Data items:
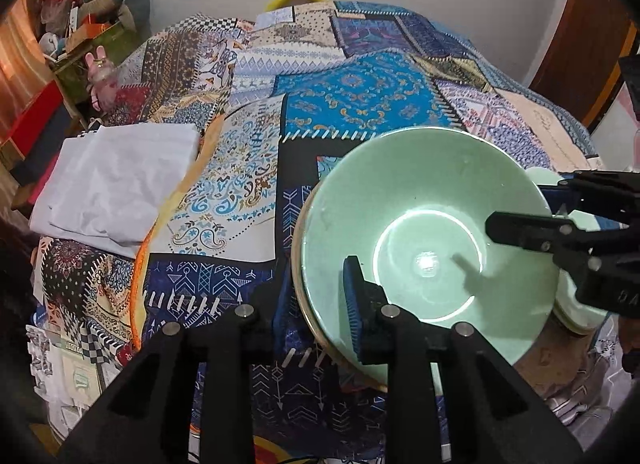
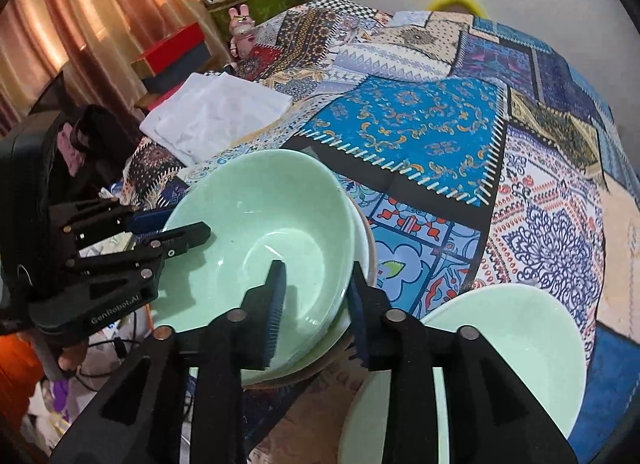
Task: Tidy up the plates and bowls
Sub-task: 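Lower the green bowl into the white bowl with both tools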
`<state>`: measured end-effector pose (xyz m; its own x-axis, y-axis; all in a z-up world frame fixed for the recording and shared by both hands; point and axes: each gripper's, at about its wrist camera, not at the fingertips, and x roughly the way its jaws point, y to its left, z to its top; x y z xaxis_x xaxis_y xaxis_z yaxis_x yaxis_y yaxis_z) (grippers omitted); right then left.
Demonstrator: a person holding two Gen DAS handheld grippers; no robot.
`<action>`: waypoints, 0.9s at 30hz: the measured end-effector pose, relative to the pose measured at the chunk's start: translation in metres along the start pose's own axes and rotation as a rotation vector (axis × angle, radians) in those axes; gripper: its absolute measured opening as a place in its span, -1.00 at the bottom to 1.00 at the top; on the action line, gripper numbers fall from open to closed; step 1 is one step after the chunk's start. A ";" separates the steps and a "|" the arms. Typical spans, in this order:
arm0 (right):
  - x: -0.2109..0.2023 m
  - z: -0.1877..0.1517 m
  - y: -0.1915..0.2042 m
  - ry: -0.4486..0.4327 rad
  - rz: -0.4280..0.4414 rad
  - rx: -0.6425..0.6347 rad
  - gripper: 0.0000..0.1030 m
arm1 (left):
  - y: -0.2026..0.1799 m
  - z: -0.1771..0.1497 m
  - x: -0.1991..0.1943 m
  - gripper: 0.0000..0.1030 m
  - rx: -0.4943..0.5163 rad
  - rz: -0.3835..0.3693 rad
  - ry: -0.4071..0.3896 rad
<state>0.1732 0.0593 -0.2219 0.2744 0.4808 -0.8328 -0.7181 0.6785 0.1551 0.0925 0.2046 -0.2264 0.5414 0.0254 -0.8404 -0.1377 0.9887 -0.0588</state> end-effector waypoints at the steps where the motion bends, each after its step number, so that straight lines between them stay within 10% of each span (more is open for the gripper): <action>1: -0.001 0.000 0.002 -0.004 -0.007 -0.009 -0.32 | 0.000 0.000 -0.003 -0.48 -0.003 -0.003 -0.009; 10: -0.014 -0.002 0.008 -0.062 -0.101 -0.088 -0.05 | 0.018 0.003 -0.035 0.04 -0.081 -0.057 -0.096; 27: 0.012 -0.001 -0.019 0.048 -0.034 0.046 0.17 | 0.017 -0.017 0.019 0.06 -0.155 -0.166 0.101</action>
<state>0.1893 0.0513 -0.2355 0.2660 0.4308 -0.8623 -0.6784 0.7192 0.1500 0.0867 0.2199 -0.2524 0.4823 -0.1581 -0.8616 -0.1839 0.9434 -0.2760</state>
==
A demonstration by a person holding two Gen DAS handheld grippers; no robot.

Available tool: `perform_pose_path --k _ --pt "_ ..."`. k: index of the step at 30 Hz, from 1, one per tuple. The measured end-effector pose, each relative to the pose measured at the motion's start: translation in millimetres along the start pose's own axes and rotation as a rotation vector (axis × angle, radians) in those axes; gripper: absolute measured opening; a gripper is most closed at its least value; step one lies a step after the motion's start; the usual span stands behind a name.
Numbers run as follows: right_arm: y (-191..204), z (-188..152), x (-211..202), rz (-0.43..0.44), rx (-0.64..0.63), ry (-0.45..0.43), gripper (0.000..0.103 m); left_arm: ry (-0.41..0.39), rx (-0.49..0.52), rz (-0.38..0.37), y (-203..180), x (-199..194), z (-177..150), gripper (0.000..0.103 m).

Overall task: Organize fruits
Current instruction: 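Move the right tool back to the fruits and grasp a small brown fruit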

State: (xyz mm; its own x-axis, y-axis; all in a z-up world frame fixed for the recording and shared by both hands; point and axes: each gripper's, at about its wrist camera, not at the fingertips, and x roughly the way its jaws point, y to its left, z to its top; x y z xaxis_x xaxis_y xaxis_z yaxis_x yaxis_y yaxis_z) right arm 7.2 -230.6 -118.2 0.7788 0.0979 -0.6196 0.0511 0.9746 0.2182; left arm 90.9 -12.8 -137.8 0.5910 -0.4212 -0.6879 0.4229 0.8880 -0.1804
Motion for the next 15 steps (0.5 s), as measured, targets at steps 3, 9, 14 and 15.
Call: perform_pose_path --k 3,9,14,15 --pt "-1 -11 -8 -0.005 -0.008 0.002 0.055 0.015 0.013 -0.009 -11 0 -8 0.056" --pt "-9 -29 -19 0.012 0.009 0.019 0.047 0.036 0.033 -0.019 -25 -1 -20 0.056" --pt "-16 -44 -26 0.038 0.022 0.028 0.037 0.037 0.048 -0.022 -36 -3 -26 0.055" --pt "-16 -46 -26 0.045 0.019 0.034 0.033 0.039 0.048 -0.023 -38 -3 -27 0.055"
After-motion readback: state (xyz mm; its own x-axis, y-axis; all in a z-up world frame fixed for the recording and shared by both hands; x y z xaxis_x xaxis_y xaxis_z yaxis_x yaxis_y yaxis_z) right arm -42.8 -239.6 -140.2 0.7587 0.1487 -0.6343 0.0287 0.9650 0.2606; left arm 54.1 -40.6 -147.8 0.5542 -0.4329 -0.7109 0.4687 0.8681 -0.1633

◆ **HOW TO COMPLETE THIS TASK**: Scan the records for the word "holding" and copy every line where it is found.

◆ **EXERCISE RESULT**:
Demonstrator: a person holding two Gen DAS handheld grippers; no robot.
A demonstration by a person holding two Gen DAS handheld grippers; no robot.

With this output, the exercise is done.